The probability for this to happen is extremely low, but as analyzed by
Fabiano, it increases with the buffer size. On 16 threads it's relatively
easy to reproduce with 2MB buffers above 200k req/s, where it should
happen within the first 20 seconds of traffic usually.

This is a structural issue for which there are two non-trivial solutions:
  - place a read lock in the alloc call and a barrier made of lock/unlock
    in the free() call to force to serialize operations; this will have
    a big performance impact since free() is already one of the contention
    points;

  - change the allocator to use a self-locked head, similar to what is
    done in the MT_LISTS. This requires two memory writes to the head
    instead of a single one, thus the overhead is exactly one memory
    write during alloc and one during free;

This patch implements the second option.
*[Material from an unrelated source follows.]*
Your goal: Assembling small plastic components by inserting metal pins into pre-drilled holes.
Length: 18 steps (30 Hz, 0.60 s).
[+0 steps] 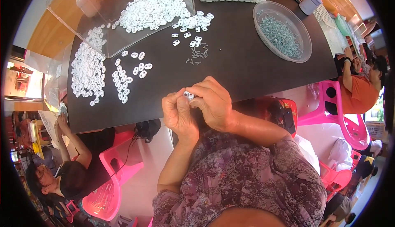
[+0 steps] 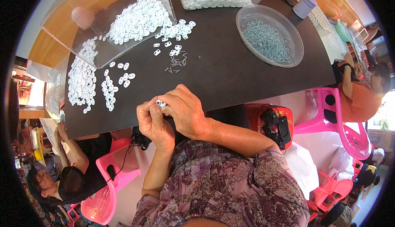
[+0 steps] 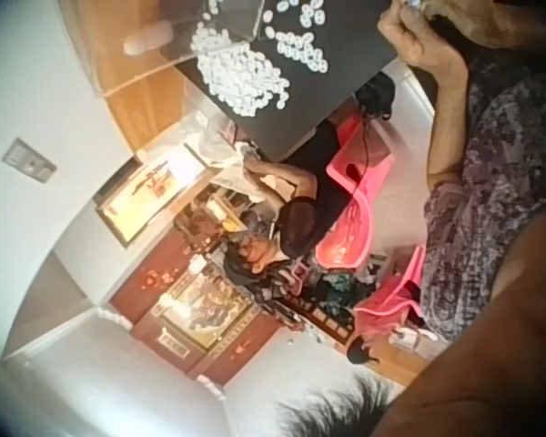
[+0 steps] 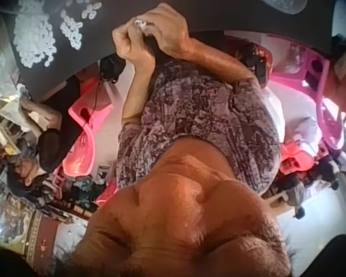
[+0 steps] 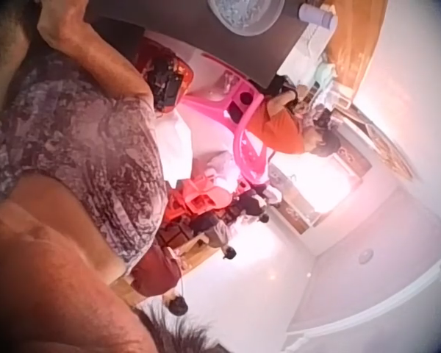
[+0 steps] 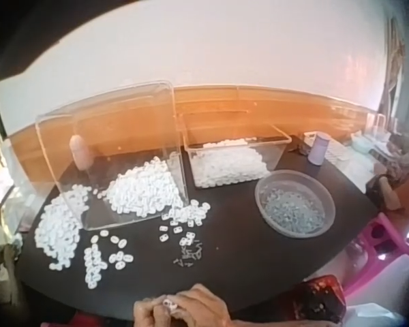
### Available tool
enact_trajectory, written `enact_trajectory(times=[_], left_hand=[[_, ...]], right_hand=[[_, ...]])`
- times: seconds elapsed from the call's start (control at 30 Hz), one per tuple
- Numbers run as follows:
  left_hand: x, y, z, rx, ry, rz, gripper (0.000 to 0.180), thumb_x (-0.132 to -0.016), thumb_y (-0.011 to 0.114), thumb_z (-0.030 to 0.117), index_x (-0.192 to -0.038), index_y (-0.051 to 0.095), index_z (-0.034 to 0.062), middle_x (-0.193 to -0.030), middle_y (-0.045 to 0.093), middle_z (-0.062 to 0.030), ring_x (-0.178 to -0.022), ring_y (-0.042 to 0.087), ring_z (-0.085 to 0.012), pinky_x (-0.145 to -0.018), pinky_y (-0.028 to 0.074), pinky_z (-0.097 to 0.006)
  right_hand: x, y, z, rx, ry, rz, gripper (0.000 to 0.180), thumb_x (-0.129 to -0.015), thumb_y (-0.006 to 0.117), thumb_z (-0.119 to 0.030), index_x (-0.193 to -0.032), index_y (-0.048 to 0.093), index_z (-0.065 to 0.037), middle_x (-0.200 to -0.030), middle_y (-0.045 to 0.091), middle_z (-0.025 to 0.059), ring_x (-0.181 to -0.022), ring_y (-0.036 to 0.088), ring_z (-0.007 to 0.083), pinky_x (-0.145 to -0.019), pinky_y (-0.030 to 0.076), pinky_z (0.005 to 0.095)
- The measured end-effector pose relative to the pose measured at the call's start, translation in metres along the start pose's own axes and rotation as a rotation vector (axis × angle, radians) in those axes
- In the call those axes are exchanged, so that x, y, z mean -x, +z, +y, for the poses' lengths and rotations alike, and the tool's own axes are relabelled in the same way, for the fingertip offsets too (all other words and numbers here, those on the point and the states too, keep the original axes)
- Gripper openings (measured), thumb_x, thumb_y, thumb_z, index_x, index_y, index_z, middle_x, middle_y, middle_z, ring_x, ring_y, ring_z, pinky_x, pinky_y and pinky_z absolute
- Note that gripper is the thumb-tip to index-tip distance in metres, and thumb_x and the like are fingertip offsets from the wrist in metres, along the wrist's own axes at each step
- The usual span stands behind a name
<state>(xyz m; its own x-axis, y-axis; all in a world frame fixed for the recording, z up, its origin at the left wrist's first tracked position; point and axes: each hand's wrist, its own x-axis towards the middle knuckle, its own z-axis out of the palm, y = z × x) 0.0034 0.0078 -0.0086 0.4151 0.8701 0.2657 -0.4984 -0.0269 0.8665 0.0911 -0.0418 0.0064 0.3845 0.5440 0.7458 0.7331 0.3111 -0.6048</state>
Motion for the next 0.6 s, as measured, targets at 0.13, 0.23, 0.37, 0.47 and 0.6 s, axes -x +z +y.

A new POOL_DUMMY pointer was
defined for the locked pointer value, allowing to both read and lock it
with a single xchg call. The code was carefully optimized so that the
locked period remains the shortest possible and that bus writes are
avoided as much as possible whenever the lock is held.

Tests show that while a bit slower than the original lockless
implementation on large buffers (2MB), it's 2.6 times faster than both
the no-cache and the locked implementation on such large buffers, and
remains as fast or faster than the all implementations when buffers are
48k or higher. Tests were also run on arm64 with similar results.

Note that this code is not used on modern libcs featuring a fast allocator.

A nice benefit of this change is that since it removes a dependency on
the DWCAS, it will be possible to remove the locked implementation and
replace it with this one, that is then usable on all systems, thus
significantly increasing their performance with large buffers.

Given that lockless pools were introduced in 1.9 (not supported anymore),
this patch will have to be backported as far as 2.0. The code changed
several times in this area and is subject to many ifdefs which will
complicate the backport. What is important is to remove all the DWCAS
code from the shared cache alloc/free lockless code and replace it with
this one. The pool_flush() code is basically the same code as the
allocator, retrieving the whole list at once. If in doubt regarding what
barriers to use in older versions, it's safe to use the generic ones.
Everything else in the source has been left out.